• TASK PROMPT
What you return should match the data below exactly, with no pictures in it.

• DATASET CONTENT
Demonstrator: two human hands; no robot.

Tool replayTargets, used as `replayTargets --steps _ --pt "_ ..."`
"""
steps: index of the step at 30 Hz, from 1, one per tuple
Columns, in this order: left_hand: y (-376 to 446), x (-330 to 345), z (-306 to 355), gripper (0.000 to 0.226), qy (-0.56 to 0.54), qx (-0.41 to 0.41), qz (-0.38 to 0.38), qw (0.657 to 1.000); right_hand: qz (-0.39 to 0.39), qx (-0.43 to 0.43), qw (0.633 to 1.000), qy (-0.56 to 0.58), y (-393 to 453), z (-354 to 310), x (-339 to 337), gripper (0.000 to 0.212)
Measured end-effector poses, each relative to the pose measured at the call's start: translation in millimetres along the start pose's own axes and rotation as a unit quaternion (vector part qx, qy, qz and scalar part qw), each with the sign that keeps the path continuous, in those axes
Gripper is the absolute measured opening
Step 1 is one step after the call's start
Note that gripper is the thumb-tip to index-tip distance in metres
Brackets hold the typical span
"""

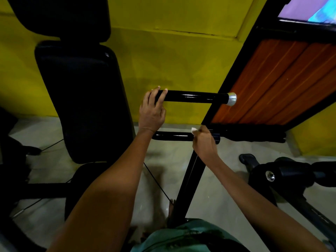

• SOLUTION TO THIS TASK
Demonstrator: two human hands; no robot.

Tool replayTargets, used as `replayTargets --steps _ --pt "_ ..."`
"""
steps: index of the step at 30 Hz, from 1, one per tuple
Columns, in this order: left_hand: y (-376 to 446), x (-330 to 345), z (-306 to 355), gripper (0.000 to 0.226), qy (-0.56 to 0.54), qx (-0.41 to 0.41), qz (-0.38 to 0.38), qw (0.657 to 1.000); right_hand: qz (-0.39 to 0.39), qx (-0.43 to 0.43), qw (0.633 to 1.000), qy (-0.56 to 0.58), y (-393 to 453), z (-354 to 310), x (-339 to 337), gripper (0.000 to 0.212)
Measured end-effector poses, each relative to the pose measured at the call's start: translation in millimetres along the start pose's own axes and rotation as a unit quaternion (vector part qx, qy, qz and scalar part qw), each with the sign that keeps the path continuous, in those axes
Gripper is the absolute measured opening
Step 1 is one step after the call's start
Note that gripper is the thumb-tip to index-tip distance in metres
Brackets hold the typical span
"""

Nothing remains to be answered in this exercise.